流留と那美恵の間にはすっかり打ち解けた雰囲気があった。もともと流留は社交性があり、一旦話し込めば大抵の人とは仲良くなれる自信と気質があった。それは今までは趣味がらみであったが、目の前の生徒会長とは、心の底から仲良くなれそうと確信を得ていた。それは、かつて自分の一番大事だった人たちと同じ程度に彼女の中では一気に格上げされていた。
「どーお?少しは気が楽になった?」
「はい。なんだか、スッキリしました。やっぱ同性の友達っていいですね。なんで今まで作ってこなかったんだろうって、今ものすんごく思いました。」
「アハハ。うんうん。苦しいことは溜めない・諦めないで出してスッキリしちゃおーね。内田さんとはもうお友達だよ?」
「はい。それじゃあ改めてお願いします。あたしを助けて下さい。」
「はーい。喜んで。そんであたしに具体的にしてほしいことは?」
「それは……」
一通り流留から思いを聞き終えた後で那美恵はようやく彼女の要望を聞いた。その内容は期待していた内容とは異なったのに当惑する。
「え、ええと……本当にそれだけでいいの?」
「はい、それでいいです。あたしは失ったものに興味ないですから。それに、あたしが騒ぐことでまた余計ないざこざ作りたくないので。だから、適当に収めてくれればよくって。あたしはこれからの日常を作ることに集中したいから。」
そう言って流留はまっすぐに那美恵に視線を向ける。その眼の色に那美恵は彼女の強がりを見たが、それと同時に剛とした本気を見た。
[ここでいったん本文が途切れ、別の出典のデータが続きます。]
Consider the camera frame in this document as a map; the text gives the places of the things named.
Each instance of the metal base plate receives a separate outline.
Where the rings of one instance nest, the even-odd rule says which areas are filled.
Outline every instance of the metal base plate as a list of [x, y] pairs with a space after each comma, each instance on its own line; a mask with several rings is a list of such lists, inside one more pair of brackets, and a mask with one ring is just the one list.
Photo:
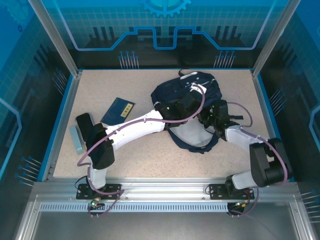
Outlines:
[[[230, 197], [224, 184], [209, 184], [211, 200], [247, 200], [248, 195], [243, 193]], [[250, 200], [255, 199], [254, 192], [249, 195]]]
[[[121, 184], [106, 184], [103, 192], [112, 193], [121, 190]], [[101, 197], [101, 200], [116, 200], [119, 194], [113, 195], [100, 195], [90, 188], [86, 183], [79, 184], [76, 193], [76, 199], [78, 200], [93, 200], [96, 197]]]

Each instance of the speckled tabletop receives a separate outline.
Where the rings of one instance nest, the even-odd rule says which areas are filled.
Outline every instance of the speckled tabletop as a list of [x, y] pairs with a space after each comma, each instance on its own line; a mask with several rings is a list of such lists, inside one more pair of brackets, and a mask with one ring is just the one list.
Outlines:
[[[251, 132], [269, 136], [249, 70], [201, 71], [214, 75], [223, 99], [248, 108], [253, 116]], [[175, 69], [84, 70], [53, 177], [79, 178], [87, 174], [86, 167], [77, 167], [81, 155], [77, 155], [69, 131], [70, 126], [76, 125], [78, 115], [90, 113], [94, 124], [97, 124], [115, 98], [119, 97], [136, 103], [127, 121], [135, 119], [153, 109], [150, 94], [156, 86], [177, 76], [178, 70]], [[244, 116], [244, 120], [237, 120], [238, 123], [249, 123], [244, 110], [234, 105], [228, 107], [229, 114]], [[191, 153], [176, 146], [166, 131], [131, 141], [114, 154], [115, 162], [108, 168], [107, 177], [226, 177], [250, 169], [249, 154], [234, 144], [220, 139], [210, 152]]]

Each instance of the blue book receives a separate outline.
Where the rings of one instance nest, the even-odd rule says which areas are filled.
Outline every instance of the blue book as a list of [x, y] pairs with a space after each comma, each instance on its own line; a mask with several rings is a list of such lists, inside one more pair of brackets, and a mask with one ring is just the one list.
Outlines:
[[117, 97], [100, 122], [109, 126], [122, 124], [125, 122], [134, 105], [134, 102]]

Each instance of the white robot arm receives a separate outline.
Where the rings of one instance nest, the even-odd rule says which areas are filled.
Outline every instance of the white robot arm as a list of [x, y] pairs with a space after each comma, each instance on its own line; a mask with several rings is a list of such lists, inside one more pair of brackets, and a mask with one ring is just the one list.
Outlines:
[[[85, 137], [85, 130], [83, 129], [88, 128], [88, 123], [83, 127], [84, 124], [78, 121], [81, 116], [77, 118], [82, 138], [88, 149], [102, 138], [106, 138], [107, 135], [115, 132], [89, 154], [91, 161], [90, 181], [95, 190], [106, 185], [107, 169], [115, 161], [115, 150], [147, 134], [177, 127], [183, 124], [178, 120], [184, 120], [185, 117], [196, 112], [200, 105], [199, 97], [201, 96], [198, 92], [205, 92], [205, 89], [202, 88], [202, 91], [200, 91], [194, 86], [193, 89], [196, 91], [191, 91], [179, 101], [158, 104], [157, 109], [139, 118], [119, 125], [108, 126], [107, 129], [101, 123], [93, 126], [90, 120], [90, 133], [87, 131]], [[197, 117], [206, 128], [213, 126], [218, 137], [240, 146], [250, 154], [251, 169], [226, 178], [225, 186], [230, 196], [246, 188], [264, 187], [281, 182], [292, 175], [281, 140], [277, 138], [267, 140], [256, 136], [244, 130], [238, 123], [231, 121], [226, 101], [219, 100], [213, 106], [203, 108], [198, 112]], [[269, 162], [267, 156], [273, 157], [274, 160]]]

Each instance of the navy backpack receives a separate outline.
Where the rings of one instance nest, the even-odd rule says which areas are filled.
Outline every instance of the navy backpack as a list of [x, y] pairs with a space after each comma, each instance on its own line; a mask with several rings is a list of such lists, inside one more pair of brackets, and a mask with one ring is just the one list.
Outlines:
[[[166, 81], [155, 88], [151, 93], [151, 99], [154, 106], [159, 103], [176, 100], [180, 96], [190, 91], [192, 83], [202, 85], [206, 88], [204, 108], [212, 105], [216, 100], [220, 100], [222, 94], [218, 82], [210, 73], [194, 71], [189, 74], [178, 72], [180, 77]], [[214, 129], [205, 129], [196, 118], [178, 127], [168, 129], [173, 141], [182, 149], [188, 149], [192, 153], [209, 152], [214, 145], [218, 143], [219, 137]]]

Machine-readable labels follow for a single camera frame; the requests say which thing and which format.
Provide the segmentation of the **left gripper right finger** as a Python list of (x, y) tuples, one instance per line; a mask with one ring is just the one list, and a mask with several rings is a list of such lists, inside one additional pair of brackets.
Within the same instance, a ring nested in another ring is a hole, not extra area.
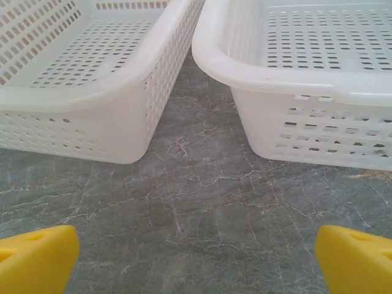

多分、この内田流留という少女は強固なまでに頑固だ。一度決めたら意志が強い。それがどれだけ問題を起こしてきた、あるいは巻き込まれてきたのか那美恵は知ることはできないが、この良くも悪くも強い意志ある彼女は危なっかしいと思うのに難しくなかった。それはこの数十分話を聞いて打ち解け合った中でも理解できる。
眼力が強い。那美恵もそれなりにキモが座っていて視線を合わせるのに苦ではないが、この少女の強さはすごい。
根負けした那美恵はいったんまぶたを閉じて瞬きする。そしてゆっくり口を開いた。
「ふぅ……。内田さんは強いなぁ。」
「へ? そ、そうですかぁ?」
「うん。なんとなくそう思ったよ。その強さは色々厄介そう。でもあたしはそんな内田さんのこと、好きになれそう。」
流留は那美恵の言葉を理解できずに頭にたくさんハテナを浮かべて眉をひそめる。
「アハハ、ゴメンねワケのわからないこと言って。とにかく言いたいのはね、あなたの気持ちを尊重しますってこと。あなたのご希望にとやかく言わないで、望むようにしてみせるから、それは安心して。まぁ、後は内田さん次第ってことになるけど、本当にそれでいいのかなって最終確認。」
「えぇ~と、はい。お願いします。」
「そっか。さて、一通りあなたの事聴き終わったから、みんなの前に戻れそう?」
「はい!」
少女二人が見つめ合い何か理解し合ったように和やかになっていく空気を感じる、唯一男子の三戸は微笑ましく二人を見て頷いていた。というより、今この空間が彼にとっては猛烈に幸せ空間だった。
なにせ普通にしていれば校内でも一二を争う(と勝手に思っている)美少女二人と密室に3人きりなのだから。加えてどこからともなく漂ってくる良い匂い。間違ってもそんなことは口に出して言えないと自重する三戸だが、察しの良い生徒会長からツッコミが入る。
「三戸くん……?なぁにそのにやけた顔?なんというか、すんごい」
「キモいよ?」
那美恵の視線の先にいるおかしな存在に気づいた流留が言葉を補完してWツッコミとなった。